§ **THE PROBLEM**: Go through each line of the records below and count those with the word "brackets"; give only the total.

§ **DATA LISTING**:

● ● ● ● ●

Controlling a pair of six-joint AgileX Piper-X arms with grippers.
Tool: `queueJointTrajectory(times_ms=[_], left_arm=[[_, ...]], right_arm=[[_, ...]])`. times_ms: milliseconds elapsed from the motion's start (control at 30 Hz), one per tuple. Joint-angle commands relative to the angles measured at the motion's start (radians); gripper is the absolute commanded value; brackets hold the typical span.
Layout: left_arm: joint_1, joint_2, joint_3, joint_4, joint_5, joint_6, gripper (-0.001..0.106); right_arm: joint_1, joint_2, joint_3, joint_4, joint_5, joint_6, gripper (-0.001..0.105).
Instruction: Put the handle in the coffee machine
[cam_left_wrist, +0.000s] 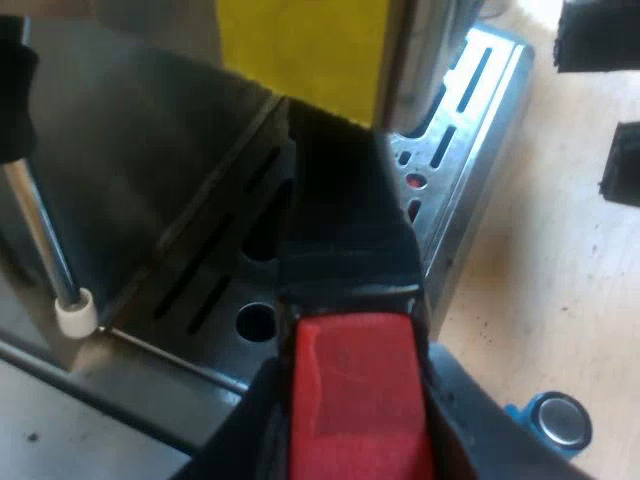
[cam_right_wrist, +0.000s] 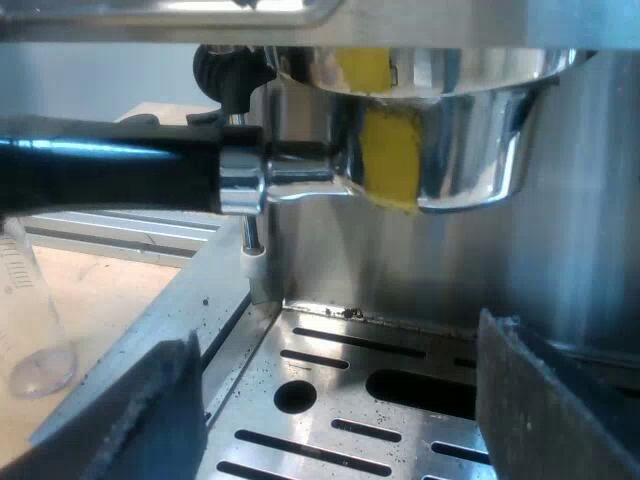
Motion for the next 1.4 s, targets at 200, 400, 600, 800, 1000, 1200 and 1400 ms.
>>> queueJointTrajectory(times_ms=[200, 400, 600, 800, 1000, 1200, 1400], left_arm=[[-0.001, -0.016, -0.01, -0.037, 0.173, 0.079, 0.0], [-0.001, -0.016, -0.01, -0.059, 0.158, 0.079, 0.0], [0.012, -0.016, -0.01, -0.065, 0.111, 0.079, 0.0], [0.046, -0.016, -0.01, -0.069, 0.124, 0.074, 0.0], [0.018, -0.013, -0.01, -0.069, 0.229, 0.074, 0.0], [-0.005, 0.013, -0.01, -0.093, 0.219, 0.074, 0.0], [0.022, 0.012, -0.01, -0.136, 0.207, 0.071, 0.0]], right_arm=[[-0.004, -0.003, -0.005, -0.015, -0.001, -0.012, 0.06], [-0.004, -0.003, -0.005, -0.015, -0.001, -0.012, 0.06], [-0.004, -0.003, -0.005, -0.015, -0.001, -0.012, 0.06], [-0.004, -0.003, -0.005, -0.015, -0.001, -0.012, 0.06], [-0.004, -0.003, -0.005, -0.015, -0.001, -0.012, 0.06], [-0.004, -0.003, -0.005, -0.015, -0.001, -0.012, 0.06], [-0.004, -0.003, -0.005, -0.015, -0.001, -0.012, 0.06]])
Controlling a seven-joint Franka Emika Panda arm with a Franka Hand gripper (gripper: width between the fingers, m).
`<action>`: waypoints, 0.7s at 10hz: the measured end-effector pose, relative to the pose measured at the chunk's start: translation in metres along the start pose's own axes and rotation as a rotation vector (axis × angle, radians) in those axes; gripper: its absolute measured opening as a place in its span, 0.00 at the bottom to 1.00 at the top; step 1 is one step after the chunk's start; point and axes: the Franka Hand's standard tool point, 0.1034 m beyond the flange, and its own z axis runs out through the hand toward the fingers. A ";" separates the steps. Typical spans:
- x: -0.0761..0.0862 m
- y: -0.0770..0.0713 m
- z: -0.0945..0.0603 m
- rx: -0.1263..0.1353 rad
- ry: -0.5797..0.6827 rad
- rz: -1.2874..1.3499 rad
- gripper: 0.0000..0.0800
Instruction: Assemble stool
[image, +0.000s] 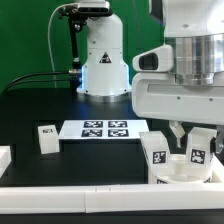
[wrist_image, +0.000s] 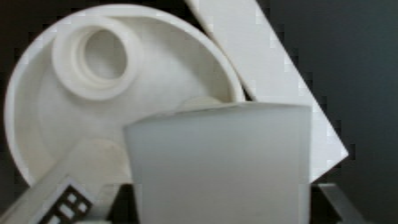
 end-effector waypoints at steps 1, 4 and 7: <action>0.001 0.001 -0.001 0.010 -0.008 0.140 0.42; 0.000 0.001 0.004 0.070 -0.030 0.673 0.42; -0.001 0.000 0.004 0.068 -0.038 0.861 0.42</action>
Offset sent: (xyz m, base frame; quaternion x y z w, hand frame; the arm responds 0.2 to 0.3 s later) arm 0.0109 0.0011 0.0020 0.1051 -0.0560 0.3072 0.9442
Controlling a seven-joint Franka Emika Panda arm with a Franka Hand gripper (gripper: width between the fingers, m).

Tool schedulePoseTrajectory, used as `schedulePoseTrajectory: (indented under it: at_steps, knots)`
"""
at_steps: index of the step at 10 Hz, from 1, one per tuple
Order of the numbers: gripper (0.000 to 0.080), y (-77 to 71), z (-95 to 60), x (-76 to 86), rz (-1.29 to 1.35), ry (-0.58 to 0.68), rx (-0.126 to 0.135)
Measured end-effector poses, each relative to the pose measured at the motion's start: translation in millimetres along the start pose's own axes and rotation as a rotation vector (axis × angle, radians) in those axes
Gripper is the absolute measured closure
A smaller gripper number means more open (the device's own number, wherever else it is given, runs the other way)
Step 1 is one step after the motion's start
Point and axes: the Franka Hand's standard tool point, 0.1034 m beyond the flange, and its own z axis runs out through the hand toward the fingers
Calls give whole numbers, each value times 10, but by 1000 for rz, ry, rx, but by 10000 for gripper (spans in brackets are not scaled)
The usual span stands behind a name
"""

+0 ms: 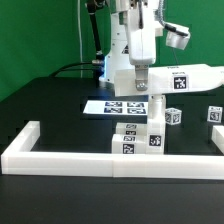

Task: Assemble chair

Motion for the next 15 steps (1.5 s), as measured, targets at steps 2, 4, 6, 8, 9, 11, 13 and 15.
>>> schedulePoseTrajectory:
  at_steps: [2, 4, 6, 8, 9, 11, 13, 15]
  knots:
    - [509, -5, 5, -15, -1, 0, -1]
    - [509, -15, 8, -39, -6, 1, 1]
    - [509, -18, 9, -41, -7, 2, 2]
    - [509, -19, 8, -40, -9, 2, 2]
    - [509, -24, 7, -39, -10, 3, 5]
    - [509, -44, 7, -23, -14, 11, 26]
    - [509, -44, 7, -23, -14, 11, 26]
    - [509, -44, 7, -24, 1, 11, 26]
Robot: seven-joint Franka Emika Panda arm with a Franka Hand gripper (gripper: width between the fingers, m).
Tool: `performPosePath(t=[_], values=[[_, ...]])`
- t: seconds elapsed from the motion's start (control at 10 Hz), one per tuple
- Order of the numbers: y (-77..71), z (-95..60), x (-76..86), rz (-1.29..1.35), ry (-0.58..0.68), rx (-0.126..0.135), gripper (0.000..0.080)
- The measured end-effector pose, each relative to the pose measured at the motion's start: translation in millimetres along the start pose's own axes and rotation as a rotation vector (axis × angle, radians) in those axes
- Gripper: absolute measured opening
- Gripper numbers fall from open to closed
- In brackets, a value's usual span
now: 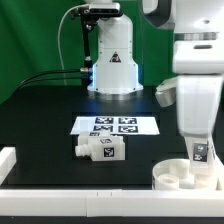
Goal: Assemble stool
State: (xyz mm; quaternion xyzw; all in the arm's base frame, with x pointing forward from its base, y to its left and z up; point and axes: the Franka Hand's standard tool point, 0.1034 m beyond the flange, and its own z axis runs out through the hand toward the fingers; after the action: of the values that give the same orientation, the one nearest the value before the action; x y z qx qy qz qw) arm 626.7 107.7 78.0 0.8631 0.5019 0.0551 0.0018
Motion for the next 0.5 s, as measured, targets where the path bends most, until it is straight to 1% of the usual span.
performPosePath(t=[0.1, 0.2, 0.3, 0.5], values=[[-1.6, 1.6, 0.0, 0.214, 0.014, 0.017, 0.0334], [-3.0, 2.5, 1.8, 0.439, 0.022, 0.040, 0.0334], [-3.0, 2.3, 1.9, 0.569, 0.013, 0.061, 0.0334], [-3.8, 2.7, 1.9, 0.648, 0.012, 0.064, 0.0334]])
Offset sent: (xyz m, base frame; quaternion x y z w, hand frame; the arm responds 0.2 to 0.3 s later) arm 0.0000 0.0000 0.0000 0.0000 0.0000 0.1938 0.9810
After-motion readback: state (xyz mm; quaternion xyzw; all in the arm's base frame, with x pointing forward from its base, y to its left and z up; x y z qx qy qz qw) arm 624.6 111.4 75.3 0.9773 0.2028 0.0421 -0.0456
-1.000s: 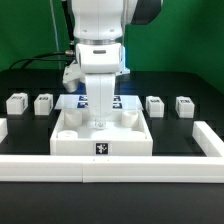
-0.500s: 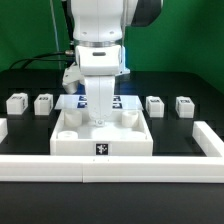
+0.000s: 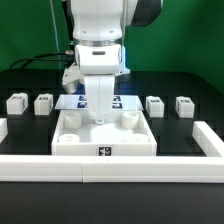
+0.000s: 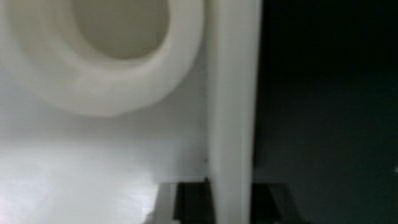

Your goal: Assemble square table

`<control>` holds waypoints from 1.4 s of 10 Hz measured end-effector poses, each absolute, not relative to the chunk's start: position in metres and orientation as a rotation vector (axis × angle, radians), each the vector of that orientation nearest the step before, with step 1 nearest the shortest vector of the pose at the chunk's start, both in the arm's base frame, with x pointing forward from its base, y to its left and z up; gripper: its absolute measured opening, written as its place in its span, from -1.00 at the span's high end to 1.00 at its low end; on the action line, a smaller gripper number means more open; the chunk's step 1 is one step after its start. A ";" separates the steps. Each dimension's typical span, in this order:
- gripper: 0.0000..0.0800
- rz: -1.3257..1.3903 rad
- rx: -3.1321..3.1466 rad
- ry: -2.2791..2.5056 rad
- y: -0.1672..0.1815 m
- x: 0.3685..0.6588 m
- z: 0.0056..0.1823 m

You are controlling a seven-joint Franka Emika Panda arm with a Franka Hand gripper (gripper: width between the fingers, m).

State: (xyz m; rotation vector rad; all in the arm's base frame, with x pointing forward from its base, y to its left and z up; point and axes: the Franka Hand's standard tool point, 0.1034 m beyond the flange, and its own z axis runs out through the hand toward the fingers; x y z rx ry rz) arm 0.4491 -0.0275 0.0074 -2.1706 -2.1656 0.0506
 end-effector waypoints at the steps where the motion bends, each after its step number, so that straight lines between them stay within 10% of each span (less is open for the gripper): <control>1: 0.85 0.050 -2.171 -2.166 -0.028 0.449 0.007; 14: 0.86 0.049 -2.163 -2.128 0.067 0.494 0.005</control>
Offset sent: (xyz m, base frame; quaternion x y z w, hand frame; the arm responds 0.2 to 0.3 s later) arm 0.0000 0.0000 0.0000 0.0000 0.0000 0.0000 1.0000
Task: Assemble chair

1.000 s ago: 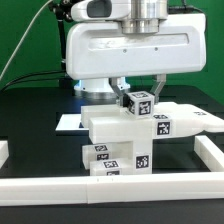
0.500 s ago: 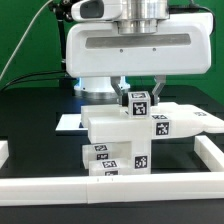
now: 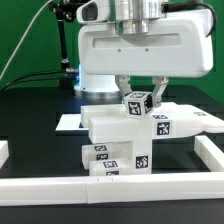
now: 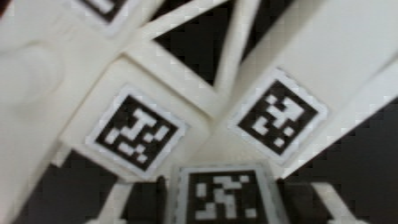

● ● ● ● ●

§ **COMPLETED EXERCISE**: 3